Scene, Palace Yard. Thunder and Lightning.

Enter F-x, Th-lw-ll, and Sh—n.[1]


When shall we three meet again?
In Plunder, Murder, or in Slain?


When the JACOBINS are done.
When th' ADDRESS is lost and won!


That will be ere morning sun.


Where the place?


Upon these stones.


There we'll all meet Surgeon JONES.[2]


I come, I come, D'ESPARD,[3] now!


ST-NH—E[4] calls———anon!


F-x, is foul, and foul is F-x!
Keep clear of GUILLOTINES and BLOCKS!

[They walk across the pavement, and run away.]


1. Charles Fox, John Thelwall, and Richard Brinsley Sheridan all opposed the war with France.

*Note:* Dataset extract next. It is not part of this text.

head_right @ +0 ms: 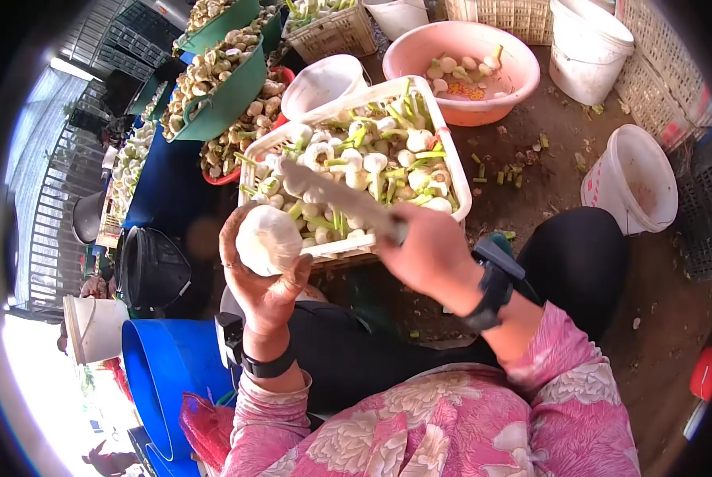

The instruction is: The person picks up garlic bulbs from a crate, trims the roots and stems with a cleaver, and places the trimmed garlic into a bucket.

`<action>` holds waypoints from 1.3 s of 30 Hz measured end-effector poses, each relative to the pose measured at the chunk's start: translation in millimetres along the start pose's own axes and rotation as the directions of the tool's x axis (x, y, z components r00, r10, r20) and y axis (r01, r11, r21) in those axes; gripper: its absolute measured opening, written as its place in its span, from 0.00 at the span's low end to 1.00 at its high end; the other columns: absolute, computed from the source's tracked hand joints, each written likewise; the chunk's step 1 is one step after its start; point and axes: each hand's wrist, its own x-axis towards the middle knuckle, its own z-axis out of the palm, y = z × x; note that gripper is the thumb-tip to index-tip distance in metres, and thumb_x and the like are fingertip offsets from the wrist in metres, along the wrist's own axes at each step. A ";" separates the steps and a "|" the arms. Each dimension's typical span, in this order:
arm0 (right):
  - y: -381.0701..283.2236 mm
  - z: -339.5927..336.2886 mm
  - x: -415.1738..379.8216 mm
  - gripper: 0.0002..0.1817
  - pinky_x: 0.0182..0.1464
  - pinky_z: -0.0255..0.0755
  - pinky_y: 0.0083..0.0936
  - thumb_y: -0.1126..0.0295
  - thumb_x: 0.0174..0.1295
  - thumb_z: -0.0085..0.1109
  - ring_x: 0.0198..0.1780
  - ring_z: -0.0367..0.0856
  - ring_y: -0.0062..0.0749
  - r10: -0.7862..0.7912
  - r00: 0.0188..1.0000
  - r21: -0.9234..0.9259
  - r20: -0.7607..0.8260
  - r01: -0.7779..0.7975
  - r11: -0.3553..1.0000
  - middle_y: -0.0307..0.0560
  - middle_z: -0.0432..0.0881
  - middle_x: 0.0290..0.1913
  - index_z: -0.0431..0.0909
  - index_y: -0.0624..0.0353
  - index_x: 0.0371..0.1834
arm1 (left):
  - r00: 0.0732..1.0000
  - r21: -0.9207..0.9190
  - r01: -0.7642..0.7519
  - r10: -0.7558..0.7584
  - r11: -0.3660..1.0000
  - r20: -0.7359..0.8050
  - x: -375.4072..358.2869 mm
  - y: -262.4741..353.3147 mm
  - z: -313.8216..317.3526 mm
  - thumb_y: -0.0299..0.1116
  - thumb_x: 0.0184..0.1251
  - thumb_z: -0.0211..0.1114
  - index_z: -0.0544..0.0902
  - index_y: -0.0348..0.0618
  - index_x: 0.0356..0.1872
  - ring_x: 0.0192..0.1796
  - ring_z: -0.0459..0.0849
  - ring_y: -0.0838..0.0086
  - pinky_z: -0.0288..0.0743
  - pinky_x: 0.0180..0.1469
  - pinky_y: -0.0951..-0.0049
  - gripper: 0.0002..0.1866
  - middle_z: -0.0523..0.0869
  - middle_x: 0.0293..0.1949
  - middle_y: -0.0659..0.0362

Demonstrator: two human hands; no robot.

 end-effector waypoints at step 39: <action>-2.6 -17.1 -20.9 0.05 0.18 0.61 0.16 0.72 0.54 0.59 0.16 0.67 0.15 0.418 0.833 0.446 0.363 -0.549 0.707 0.33 0.70 0.17 0.72 0.59 0.26 | 0.779 0.621 0.332 -0.577 0.710 0.243 113.9 -112.0 -80.2 0.45 0.50 0.61 0.81 0.34 0.37 0.26 0.77 0.76 0.71 0.29 0.72 0.22 0.81 0.24 0.57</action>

2. John Gale Jones, the "shabby, genteel" surgeon, was a radical extremist who threatened Pitt with public execution. See The Farington Diary, ed. J. Greig (London, 1922), I, 118-119.

3. Colonel Edmund Despard, an Irishman, was a member of the Committee of the London Corresponding Society. A violent revolutionary, Despard attempted to form an army amongst the working classes to overthrow the government. He was finally sentenced to the gallows in 1802 for conspiring with discontent military.

4. Earl Stanhope, a Whig leader opposed to the war.